Task prompt:
How many lines of the entries hold the string "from"? Reply with the number alone.

Exercise materials:
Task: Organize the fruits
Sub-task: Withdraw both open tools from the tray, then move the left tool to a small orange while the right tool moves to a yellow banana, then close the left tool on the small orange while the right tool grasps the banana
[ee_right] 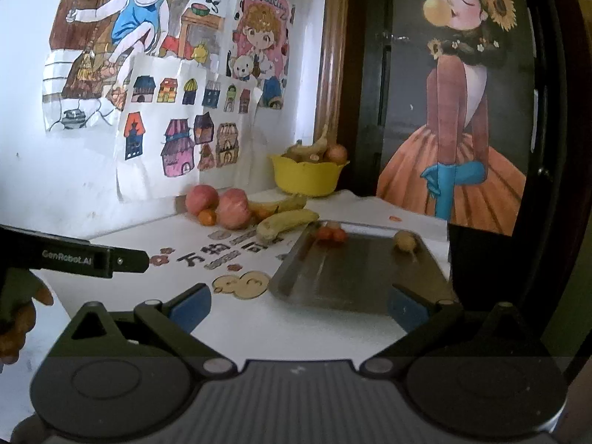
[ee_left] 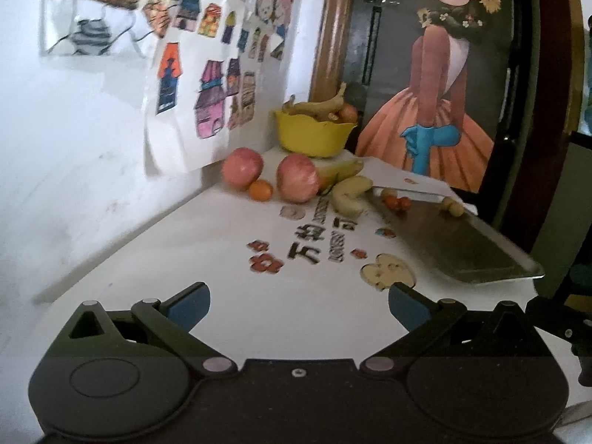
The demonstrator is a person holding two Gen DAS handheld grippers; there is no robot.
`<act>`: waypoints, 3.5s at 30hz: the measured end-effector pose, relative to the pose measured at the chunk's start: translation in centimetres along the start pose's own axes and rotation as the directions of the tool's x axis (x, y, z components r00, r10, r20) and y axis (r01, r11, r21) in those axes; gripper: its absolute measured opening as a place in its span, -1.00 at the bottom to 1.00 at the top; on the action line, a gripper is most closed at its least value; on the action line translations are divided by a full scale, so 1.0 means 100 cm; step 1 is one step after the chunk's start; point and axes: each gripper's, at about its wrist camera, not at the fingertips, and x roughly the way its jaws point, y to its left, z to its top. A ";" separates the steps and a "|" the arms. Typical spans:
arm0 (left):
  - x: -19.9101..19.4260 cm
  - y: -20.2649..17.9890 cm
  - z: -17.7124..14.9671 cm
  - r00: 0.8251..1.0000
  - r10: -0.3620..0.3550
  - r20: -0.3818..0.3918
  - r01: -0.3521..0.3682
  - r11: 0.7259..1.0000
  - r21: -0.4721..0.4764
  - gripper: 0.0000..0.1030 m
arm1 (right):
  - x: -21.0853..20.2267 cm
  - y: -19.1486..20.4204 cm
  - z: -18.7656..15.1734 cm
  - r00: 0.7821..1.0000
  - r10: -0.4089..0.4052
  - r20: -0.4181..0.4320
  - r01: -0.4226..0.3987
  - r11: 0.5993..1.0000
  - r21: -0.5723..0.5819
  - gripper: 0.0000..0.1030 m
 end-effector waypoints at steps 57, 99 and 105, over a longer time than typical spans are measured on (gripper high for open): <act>0.184 0.050 0.105 0.991 0.096 -0.092 -0.099 0.994 -0.035 0.94 | 0.218 0.015 0.076 0.969 0.167 -0.184 -0.208 0.950 -0.234 0.99; 0.223 0.049 0.108 0.986 0.019 -0.166 -0.036 0.995 -0.098 -0.36 | 0.301 0.022 0.079 0.908 0.209 -0.362 -0.278 0.949 -0.151 -0.13; 0.194 0.045 0.093 0.984 -0.010 -0.177 -0.004 0.997 -0.077 -0.36 | 0.275 0.026 0.079 0.901 0.235 -0.366 -0.302 0.943 -0.137 -0.25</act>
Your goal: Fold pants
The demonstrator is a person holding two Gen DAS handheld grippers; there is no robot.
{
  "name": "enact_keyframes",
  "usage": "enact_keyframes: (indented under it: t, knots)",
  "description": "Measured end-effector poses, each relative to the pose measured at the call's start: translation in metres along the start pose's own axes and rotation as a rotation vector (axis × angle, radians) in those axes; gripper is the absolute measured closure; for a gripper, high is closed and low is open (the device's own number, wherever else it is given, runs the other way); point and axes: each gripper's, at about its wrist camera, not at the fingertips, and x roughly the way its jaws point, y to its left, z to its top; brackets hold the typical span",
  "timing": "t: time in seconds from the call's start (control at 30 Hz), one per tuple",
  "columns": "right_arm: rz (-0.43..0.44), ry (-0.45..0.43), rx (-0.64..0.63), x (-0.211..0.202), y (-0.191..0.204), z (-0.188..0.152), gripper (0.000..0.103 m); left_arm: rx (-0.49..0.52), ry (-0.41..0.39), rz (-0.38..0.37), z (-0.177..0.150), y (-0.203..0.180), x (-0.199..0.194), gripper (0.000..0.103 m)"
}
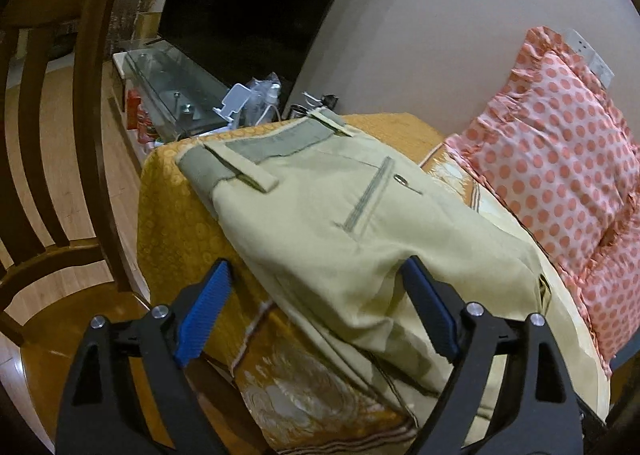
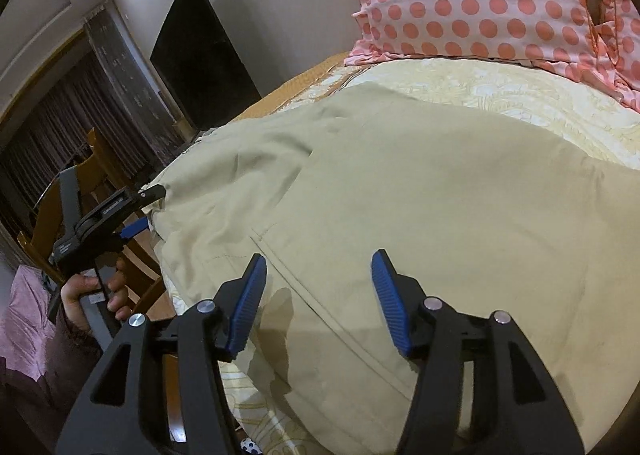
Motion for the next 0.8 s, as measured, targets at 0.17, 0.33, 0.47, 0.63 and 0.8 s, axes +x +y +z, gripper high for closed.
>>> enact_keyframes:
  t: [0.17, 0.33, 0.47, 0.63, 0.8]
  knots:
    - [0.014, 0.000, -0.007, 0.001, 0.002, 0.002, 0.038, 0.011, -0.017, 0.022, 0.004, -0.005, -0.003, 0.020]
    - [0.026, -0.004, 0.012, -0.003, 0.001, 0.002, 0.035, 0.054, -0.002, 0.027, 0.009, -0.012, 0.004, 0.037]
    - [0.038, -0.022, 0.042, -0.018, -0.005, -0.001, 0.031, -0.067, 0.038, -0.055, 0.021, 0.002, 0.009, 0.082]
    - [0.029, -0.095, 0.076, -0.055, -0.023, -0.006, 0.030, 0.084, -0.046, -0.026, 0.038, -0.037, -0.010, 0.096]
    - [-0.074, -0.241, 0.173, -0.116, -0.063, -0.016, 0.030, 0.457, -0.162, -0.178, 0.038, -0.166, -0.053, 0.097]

Answer space:
2